Use "billion" rather than "thousand million" if you are writing or talking in English to people in the U.K., U.S., Australia, or Canada.
When you are reading, be aware:
"Thousand millions of" is old-fashioned and no longer used. It was correct in the 1800s and you will read it in books from that era. (For example, in a speech, Abraham Lincoln used the phrase "two thousand millions of dollars.") Don't use it.
The word "billion" is a cultural and historical puzzle.
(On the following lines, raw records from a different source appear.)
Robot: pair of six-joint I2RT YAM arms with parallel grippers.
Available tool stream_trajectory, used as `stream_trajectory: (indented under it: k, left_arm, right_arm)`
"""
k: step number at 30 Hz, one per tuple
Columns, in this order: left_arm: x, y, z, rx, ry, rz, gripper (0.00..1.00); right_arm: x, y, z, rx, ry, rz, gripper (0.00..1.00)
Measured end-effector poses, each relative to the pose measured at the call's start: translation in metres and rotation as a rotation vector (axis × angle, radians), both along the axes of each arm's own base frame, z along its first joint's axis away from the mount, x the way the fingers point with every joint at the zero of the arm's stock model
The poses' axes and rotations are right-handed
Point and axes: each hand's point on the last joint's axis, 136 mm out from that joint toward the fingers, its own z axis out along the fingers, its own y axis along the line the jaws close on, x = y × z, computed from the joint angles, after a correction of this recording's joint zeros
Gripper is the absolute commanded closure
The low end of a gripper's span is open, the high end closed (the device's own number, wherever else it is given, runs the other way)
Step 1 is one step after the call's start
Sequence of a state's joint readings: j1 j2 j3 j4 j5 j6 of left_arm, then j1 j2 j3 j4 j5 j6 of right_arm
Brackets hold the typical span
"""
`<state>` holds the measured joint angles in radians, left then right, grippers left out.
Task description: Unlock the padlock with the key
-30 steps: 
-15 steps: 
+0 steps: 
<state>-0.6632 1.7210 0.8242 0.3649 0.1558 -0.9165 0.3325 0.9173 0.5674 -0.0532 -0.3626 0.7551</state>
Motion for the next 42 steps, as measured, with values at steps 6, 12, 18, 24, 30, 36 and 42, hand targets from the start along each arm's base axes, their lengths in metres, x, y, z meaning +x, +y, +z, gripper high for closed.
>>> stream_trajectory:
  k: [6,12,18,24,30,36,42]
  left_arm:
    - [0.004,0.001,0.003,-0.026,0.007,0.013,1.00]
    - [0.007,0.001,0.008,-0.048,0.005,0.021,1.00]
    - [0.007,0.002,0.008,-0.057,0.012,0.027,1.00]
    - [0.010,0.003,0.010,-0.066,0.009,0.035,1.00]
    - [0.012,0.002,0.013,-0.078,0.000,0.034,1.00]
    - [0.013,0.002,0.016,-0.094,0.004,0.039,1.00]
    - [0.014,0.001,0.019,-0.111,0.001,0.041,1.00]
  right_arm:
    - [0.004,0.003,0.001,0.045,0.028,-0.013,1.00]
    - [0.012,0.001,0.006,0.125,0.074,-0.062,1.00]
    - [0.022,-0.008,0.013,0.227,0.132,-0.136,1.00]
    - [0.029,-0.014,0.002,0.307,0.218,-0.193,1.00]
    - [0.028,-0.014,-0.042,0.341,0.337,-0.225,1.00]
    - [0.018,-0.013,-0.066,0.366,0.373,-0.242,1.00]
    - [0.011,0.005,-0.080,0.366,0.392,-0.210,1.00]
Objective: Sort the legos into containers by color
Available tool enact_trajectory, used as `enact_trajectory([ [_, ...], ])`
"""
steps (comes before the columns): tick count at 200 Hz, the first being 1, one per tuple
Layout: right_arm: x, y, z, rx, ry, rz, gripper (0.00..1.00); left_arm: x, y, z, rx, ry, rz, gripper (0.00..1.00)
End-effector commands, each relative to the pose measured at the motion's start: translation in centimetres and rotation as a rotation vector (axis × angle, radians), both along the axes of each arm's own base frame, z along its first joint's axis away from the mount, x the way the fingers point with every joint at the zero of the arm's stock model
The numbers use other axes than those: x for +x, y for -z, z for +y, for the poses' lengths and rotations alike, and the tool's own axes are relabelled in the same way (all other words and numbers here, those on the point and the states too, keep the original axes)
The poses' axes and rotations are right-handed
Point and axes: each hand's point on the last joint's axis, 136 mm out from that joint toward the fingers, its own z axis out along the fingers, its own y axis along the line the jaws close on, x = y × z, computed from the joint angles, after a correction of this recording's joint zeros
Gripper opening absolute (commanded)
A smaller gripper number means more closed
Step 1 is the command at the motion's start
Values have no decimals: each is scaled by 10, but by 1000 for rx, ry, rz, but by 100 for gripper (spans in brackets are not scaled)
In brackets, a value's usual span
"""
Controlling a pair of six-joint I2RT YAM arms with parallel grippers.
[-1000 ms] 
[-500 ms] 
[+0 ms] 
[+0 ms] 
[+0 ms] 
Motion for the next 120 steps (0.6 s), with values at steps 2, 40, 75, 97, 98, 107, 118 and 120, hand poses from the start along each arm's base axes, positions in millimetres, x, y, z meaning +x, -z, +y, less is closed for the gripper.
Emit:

Sometimes it means a thousand million, 1,000,000,000. Sometimes it means a million million, 1,000,000,000,000. When I was a kid, it meant 1,000,000,000 in the United States and 1,000,000,000,000 in the U.K. Therefore, at that time, the British used the phrase "thousand million."
The British have now switched to using "billion" to mean 1,000,000,000.
When you are reading and see the word "billion," be aware that it can mean either of two different numbers. Look for context to be sure you know what the writer means.
You can use "thousand million" and it will be understood. It has the advantage of being unambiguous, particularly if you are writing for a truly international audience. "Billion" is more natural.
If you love this kind of topic (Canadians use "billion" differently depending on whether they are speaking English or French, for example), see the incredibly long Wikipedia article, "Long and short scales," https://en.wikipedia.org/wiki/Long_and_short_scales
for the unbelievably complicated story.